The United Nations Environment Programme and the Renewable Energy Policy Network for the 21st Century (REN21) recently reported “Global Trends in Green Energy 2009: New Power Capacity from Renewable Sources Tops Fossil Fuels,” and one of the highlights it gave was:
Growth of wind power in China a key feature of 2009
There are a number of interesting facts about China and the U.S. in the report:
China surpassed the US in 2009 as the country with the greatest investment in clean energy.
New private and public sector investments in core clean energy leapt 53 per cent in China in 2009.
China added 37 gigawatts (GW) of renewable power capacity, more than any other country.
In this post, “China Reported to be # 1 Energy Consumer – Why the Dread & Gloom?” by Allen couple of weeks ago, he discussed how disingenuous the WSJ article was in casting doom and gloom on the “news” of an recent IEA report
citing alleging China is now the #1 energy consumer, surpassing the U.S..
I mainly want to take this opportunity to further highlight the double-speak and literal lying the U.S. media engages in on a regular basis. In the WSJ article it said:
Beijing has refused to agree to cap its overall growth in its consumption of fossil fuels, or reduce its emissions of carbon dioxide and other greenhouse gases. That frustrated President Barack Obama’s efforts to forge an international climate agreement at a United Nations summit in Copenhagen last December.
The fact about China’s stance on carbon cap is strictly true. But, it is also true with that of the U.S. stance. In fact, the world is disappointed with the fact that the U.S. as a developed nation not vowing on a cap as other developed nations have done. WSJ said China’s stance “frustrated” Obama’s efforts sounds as if the U.S. was the leader in the climate talks. The truth is that the U.S. is not. The U.S. has been a rogue state on the Kyoto Protocol and ever since.

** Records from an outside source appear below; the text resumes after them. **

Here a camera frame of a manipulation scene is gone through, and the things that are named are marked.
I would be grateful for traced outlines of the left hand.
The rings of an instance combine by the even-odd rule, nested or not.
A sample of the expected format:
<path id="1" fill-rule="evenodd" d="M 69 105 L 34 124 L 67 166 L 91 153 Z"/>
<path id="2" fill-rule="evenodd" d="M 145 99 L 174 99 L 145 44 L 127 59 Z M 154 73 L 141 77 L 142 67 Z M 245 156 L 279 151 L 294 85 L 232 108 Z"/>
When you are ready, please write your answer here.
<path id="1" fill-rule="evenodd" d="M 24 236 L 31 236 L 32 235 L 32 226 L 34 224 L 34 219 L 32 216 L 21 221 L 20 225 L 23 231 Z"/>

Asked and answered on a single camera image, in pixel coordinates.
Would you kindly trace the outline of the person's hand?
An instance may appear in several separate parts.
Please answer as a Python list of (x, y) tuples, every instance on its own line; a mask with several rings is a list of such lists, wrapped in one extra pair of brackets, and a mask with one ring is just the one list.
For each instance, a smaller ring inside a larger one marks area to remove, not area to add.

China instead set a target to reduce emissions intensity—the amount of carbon dioxide emitted per unit of gross domestic product—by 40% to 45% from 2005 levels by 2020. That meant China was agreeing to make its economy more energy efficient—boosting its competitiveness—but not to consume less energy overall.
The fact above is again strictly accurate. But, the way WSJ has written about this fact is misleading. The typical American’s take on what is written is that China is going to increase overall energy consumption. WSJ has conveniently left out the fact about the need for fairness and per capita emissions as Allen discussed in his post.
But the same force that could be moving factory jobs away—rising incomes—could also underpin even greater energy needs as richer Chinese start consuming more. The question is whether China will adopt a low-energy pathway pioneered by places like Japan and Europe or follow a high-energy life-style of big houses and big cars pioneered by the U.S.
China’s population density will demand a much lowered emissions intensity, more so than Japan or Europe. As reported by the United Nations Environment Programme and the Renewable Energy Policy Network for the 21st Century (REN21), China is already working towards that trajectory. I actually think China will blaze a new path for energy efficiency that the developed countries will eventually be pressured to match.
Doing that, China will lead the world in renewable energy in the future. I don’t understand why the U.S. media such as the WSJ do not take a responsible stance and encourage the U.S. to do the right things. Why does it instead try to mislead the American public on gloom and doom and casting others in negative light.
China Daily has an article out today: “China may give electric cars, hybrids $15b jump start.” Here is a snippet:
The state may subsidize purchases of at least 4 million energy-efficient vehicles by 2012, the National Development and Reform Commission said June 3.
On a trial basis since June, the country is also giving out as much as 50,000 yuan toward the purchase of plug-in hybrid models and up to 60,000 yuan in the cities of Shanghai, Changchun, Shenzhen, Hangzhou and Hefei for vehicles that run only on batteries.
China, which became the world’s biggest auto market last year, aims to increase annual production capacity of alternative-energy vehicles to 500,000 by next year as part of efforts to cut oil imports and rein in pollution.